Лето кончилось, впереди меня ждали школа, ребячьи забавы и долгая-долгая холодная зима.
Красная шапочка
Птица без голоса
свила гнездо из волоса
Народная загадка из собрания КириевскогоОна лежала на спине, раздвинув длинные, как школьный циркуль, загорелые ноги, стыдливо прикрывая глаза по-детски пухлыми ладошками. Там, где должны быть трусики, белел треугольником солдатского письма обойдённый загаром из-за интимности участок тела, пока не тронутый мужчиной, но уже готовый вобрать в себя клокочущую страсть. Тёмная, тоже треугольная, как штемпель полевой почты, отметина в уголочке повергла меня в столбняк своей невозможностью. Так и стоял я, сжимая пилотку в кулаке, и маленькая красной эмали звёздочка входила в мою ладонь острыми клинками. Но боли не ощущалось. Тело сделалось деревянным и непослушным, как бывает в глубоком сне.

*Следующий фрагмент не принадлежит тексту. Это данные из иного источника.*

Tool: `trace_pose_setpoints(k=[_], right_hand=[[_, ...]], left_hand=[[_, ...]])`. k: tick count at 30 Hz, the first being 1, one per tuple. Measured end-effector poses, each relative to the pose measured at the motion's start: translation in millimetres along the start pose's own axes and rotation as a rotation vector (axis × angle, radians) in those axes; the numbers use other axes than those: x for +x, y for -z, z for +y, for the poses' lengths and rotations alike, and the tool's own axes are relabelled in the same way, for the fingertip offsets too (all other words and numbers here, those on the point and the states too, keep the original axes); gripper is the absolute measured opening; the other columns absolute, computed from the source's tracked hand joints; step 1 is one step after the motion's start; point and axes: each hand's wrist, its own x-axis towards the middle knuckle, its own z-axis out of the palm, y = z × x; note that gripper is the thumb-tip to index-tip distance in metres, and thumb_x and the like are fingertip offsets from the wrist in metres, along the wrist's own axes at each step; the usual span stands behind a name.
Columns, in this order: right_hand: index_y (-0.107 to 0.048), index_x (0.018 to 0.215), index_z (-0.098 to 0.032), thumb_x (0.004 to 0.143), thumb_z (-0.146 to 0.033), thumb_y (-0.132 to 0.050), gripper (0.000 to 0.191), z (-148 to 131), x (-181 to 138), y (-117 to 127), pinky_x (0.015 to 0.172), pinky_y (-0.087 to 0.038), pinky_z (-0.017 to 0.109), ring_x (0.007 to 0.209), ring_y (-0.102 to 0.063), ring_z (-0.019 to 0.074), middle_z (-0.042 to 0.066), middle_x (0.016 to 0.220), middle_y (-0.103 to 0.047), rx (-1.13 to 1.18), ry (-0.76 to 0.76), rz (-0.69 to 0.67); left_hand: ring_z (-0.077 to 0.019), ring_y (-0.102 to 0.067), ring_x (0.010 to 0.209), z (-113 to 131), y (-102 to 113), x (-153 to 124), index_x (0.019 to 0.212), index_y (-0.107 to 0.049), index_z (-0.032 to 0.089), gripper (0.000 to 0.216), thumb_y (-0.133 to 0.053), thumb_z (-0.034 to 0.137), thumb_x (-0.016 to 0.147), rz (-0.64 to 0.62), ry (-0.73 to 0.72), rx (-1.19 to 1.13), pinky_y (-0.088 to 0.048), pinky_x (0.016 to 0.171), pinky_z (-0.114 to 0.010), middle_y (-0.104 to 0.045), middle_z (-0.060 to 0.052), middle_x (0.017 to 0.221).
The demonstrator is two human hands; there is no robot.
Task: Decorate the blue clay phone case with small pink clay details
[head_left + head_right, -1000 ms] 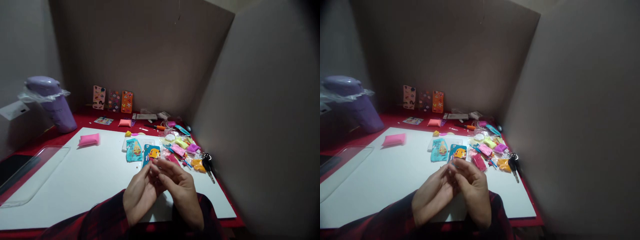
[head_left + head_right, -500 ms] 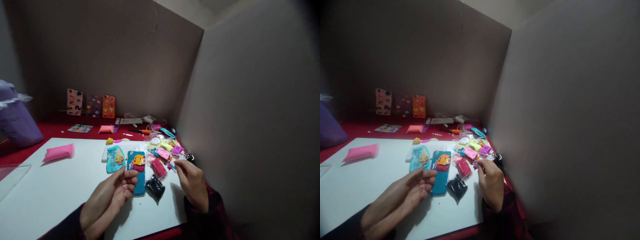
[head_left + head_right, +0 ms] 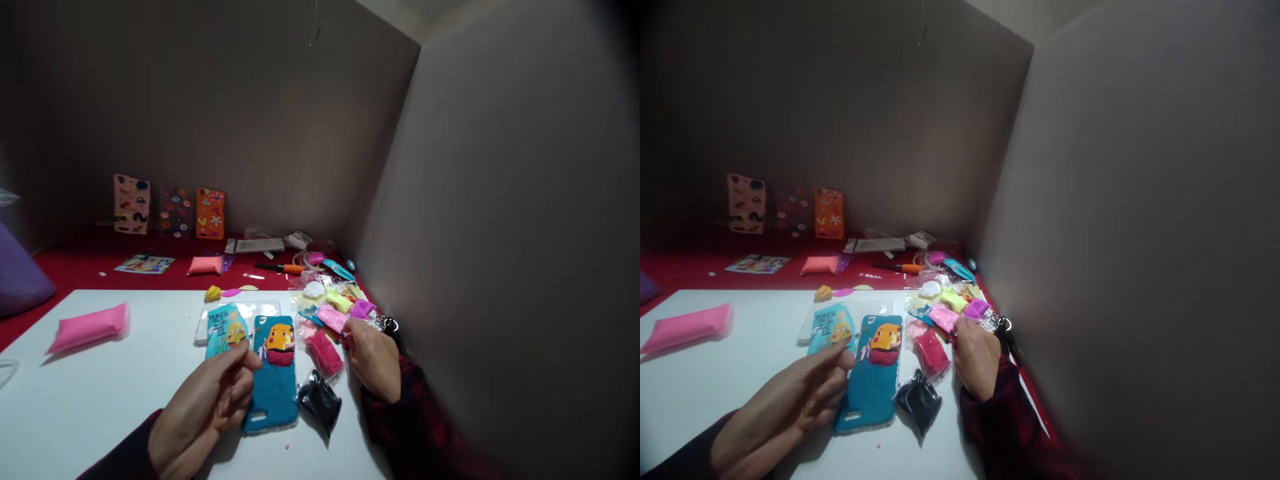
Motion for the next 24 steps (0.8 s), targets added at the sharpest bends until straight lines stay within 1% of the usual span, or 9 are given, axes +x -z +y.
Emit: trace_pose_setpoints(k=[3,7,12,16,20,22,24], right_hand=[[-0.059,0.081,-0.019,0.073,-0.008,-0.049,0.017,-0.5,5.7,-0.2,0.058,-0.031,0.027,0.070,-0.060,0.0187,0.005,0.074,-0.067,0.019,-0.021,-0.032],[-0.059,0.085,-0.020,0.066,-0.010,-0.052,0.023,5.6,17.9,8.7,0.054,-0.033,0.024,0.060,-0.058,0.0154,-0.001,0.066,-0.065,0.115,-0.042,-0.082],[-0.061,0.073,-0.020,0.070,-0.015,-0.046,0.016,15.2,25.2,23.9,0.058,-0.040,0.023,0.064,-0.061,0.0146,-0.001,0.070,-0.068,0.252,-0.057,-0.086],[-0.065,0.075,-0.020,0.071,-0.018,-0.046,0.020,20.8,19.6,39.5,0.059,-0.043,0.025,0.061,-0.062,0.0150,0.000,0.066,-0.069,0.329,-0.116,-0.040],[-0.065,0.075,-0.019,0.072,-0.019,-0.046,0.019,30.3,12.7,57.0,0.053,-0.043,0.025,0.053,-0.060,0.0145,0.000,0.060,-0.068,0.384,-0.160,0.016],[-0.065,0.076,-0.018,0.073,-0.020,-0.047,0.018,33.3,11.4,60.6,0.051,-0.043,0.024,0.054,-0.060,0.0143,0.001,0.062,-0.068,0.417,-0.158,0.032],[-0.064,0.082,-0.017,0.078,-0.022,-0.045,0.020,32.2,11.1,57.2,0.052,-0.045,0.023,0.057,-0.061,0.0143,0.002,0.067,-0.069,0.446,-0.151,0.052]], left_hand=[[-0.0034,-0.016,0.038,-2.8,3.2,-2.4,0.068,-0.059,0.013,0.035,-0.054,0.044,0.082,0.007,0.008,0.016,-0.017,0.034,-0.015,-0.031,0.007,0.044],[-0.0037,-0.015,0.038,-4.1,3.9,-2.5,0.067,-0.059,0.014,0.034,-0.055,0.045,0.081,0.007,-0.002,0.022,-0.016,0.034,-0.015,-0.031,0.007,0.044],[-0.0039,-0.013,0.039,-5.4,3.3,-3.7,0.068,-0.059,0.015,0.037,-0.053,0.048,0.081,-0.007,-0.002,0.051,-0.016,0.035,-0.016,-0.031,0.007,0.044],[-0.0045,-0.013,0.039,-4.9,1.6,-6.2,0.067,-0.058,0.015,0.039,-0.050,0.050,0.082,-0.008,-0.003,0.083,-0.015,0.036,-0.017,-0.030,0.007,0.043],[-0.0050,-0.014,0.038,-3.6,-0.8,-7.3,0.067,-0.058,0.015,0.039,-0.048,0.050,0.083,-0.007,-0.011,0.137,-0.014,0.037,-0.018,-0.030,0.007,0.043],[-0.0051,-0.014,0.039,-3.2,-1.9,-7.5,0.068,-0.058,0.015,0.038,-0.048,0.049,0.084,-0.019,-0.012,0.157,-0.014,0.037,-0.018,-0.030,0.007,0.042],[-0.0051,-0.014,0.039,-3.1,-2.8,-7.6,0.067,-0.058,0.016,0.038,-0.049,0.048,0.083,-0.028,-0.014,0.171,-0.013,0.038,-0.018,-0.030,0.007,0.042]])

Сравнение обнажённого участка тела лежащей передо мной молодой немки с треугольником солдатского письма пришло ко мне сразу, по первому впечатлению. Я служил солдатом в Группе Советских войск в Германии, и воинские письма на Родину, в Союз, как мы говорили, принимали только в таких незапечатанных конвертах-косыночках – «Лети с приветом, вернись с ответом!» А с письмами у солдата связана вся жизнь.

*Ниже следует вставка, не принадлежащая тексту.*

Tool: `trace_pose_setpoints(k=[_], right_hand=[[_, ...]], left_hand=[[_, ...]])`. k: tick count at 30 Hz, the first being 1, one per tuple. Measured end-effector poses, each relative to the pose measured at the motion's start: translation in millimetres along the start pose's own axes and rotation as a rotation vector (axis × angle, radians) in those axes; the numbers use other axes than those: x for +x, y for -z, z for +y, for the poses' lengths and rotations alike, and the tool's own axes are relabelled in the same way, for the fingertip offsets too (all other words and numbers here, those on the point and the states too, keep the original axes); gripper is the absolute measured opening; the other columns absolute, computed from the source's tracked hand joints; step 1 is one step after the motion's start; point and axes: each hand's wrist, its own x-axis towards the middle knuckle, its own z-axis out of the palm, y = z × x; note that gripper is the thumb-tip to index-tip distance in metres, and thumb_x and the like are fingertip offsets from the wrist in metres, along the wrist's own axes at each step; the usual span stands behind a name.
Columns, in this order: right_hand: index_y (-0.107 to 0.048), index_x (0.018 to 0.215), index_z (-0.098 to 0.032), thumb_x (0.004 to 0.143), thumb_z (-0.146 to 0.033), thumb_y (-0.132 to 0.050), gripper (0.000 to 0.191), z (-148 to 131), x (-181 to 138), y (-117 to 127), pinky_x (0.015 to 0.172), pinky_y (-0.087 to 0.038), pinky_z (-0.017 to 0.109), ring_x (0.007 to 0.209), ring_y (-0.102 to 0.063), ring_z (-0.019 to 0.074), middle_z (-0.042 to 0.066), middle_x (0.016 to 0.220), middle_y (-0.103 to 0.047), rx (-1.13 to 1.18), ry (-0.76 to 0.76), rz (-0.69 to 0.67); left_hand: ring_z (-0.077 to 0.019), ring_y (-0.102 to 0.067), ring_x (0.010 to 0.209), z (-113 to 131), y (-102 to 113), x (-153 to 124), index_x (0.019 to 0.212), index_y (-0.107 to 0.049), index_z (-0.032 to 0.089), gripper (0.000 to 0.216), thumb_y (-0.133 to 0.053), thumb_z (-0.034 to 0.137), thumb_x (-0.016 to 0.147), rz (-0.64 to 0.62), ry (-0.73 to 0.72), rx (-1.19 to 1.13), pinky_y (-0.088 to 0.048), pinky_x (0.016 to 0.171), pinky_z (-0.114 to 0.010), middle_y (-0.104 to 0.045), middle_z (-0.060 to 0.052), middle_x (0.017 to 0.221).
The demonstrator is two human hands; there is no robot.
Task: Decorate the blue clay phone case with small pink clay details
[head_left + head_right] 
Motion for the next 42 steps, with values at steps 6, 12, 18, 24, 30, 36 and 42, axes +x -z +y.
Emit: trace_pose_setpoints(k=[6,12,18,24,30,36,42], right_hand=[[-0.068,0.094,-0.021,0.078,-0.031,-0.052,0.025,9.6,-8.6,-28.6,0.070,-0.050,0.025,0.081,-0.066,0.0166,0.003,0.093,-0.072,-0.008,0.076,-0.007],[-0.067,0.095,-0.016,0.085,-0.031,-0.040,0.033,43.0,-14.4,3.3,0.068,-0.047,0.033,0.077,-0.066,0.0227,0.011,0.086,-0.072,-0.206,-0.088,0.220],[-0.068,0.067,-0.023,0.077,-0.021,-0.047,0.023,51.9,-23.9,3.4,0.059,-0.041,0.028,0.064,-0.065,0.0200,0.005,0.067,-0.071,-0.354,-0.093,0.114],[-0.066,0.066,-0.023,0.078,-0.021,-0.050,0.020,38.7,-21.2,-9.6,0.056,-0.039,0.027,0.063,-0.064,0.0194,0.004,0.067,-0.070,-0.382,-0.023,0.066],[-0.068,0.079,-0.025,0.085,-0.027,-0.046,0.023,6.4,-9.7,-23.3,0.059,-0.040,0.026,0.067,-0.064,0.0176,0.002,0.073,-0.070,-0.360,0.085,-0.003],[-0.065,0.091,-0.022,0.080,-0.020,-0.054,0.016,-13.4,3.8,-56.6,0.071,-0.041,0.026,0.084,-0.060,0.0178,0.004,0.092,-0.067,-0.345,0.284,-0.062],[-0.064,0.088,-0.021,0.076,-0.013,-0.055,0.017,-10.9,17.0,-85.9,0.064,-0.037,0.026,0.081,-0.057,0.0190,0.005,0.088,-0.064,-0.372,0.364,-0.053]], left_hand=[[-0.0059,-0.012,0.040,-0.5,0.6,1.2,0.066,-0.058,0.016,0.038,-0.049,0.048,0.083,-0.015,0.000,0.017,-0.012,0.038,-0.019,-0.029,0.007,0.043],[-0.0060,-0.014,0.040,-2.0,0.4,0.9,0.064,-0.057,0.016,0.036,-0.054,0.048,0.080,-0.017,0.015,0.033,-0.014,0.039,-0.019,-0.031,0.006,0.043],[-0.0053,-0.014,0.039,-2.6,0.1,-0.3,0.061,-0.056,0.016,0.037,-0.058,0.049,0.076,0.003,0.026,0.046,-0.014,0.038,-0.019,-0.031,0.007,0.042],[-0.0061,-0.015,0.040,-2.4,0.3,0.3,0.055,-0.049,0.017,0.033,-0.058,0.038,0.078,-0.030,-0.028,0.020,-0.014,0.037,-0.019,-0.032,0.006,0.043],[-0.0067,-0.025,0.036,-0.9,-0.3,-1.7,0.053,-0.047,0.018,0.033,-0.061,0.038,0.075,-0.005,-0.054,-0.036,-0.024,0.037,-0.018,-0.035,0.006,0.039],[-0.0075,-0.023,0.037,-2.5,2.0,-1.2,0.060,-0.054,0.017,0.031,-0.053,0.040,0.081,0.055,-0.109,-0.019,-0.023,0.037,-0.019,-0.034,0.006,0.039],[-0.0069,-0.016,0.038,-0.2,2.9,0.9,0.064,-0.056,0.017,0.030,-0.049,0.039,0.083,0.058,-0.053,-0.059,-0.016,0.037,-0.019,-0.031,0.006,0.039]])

Полевая почта знает своё дело. Полевая почта работает не спеша. Письма идут медленно, мучительно долго, а ответы – и того дольше. Весь истоскуешься, изъёрзаешь скамейку в курилке, ожидая почтаря, который и на этот раз не выкрикивает твоей фамилии, а ты смолишь и смолишь моршанскую махру, настороженно вытягивая шею – авось, почтарь хочет тебя разыграть и выманить за письмо какую-нибудь безделицу. Но нет, хохляцкая морда Микола Цаба хлопает, как курица крыльями, по пустой дерматиновой сумке: «Аллес! В смысле – звездец!» и уходит в штаб, заниматься своими писульками или сочинять «Боевой листок». Сердце ухает в провальную яму и барахтается там, как муха в навозной жиже. Служба становится невыносимой, старшина – самая мерзкая личность – заставит в который раз или подшивать подворотничок, или приводить в порядок и соответствие уставу боевую выкладку вещмешка, как только увидит тебя с опущенными руками и поникшей головой, измотает придирками, сволочь, пока твоё огорчение по поводу отсутствия желанного привета с Родины растворится в нудных тяготах повседневной службы.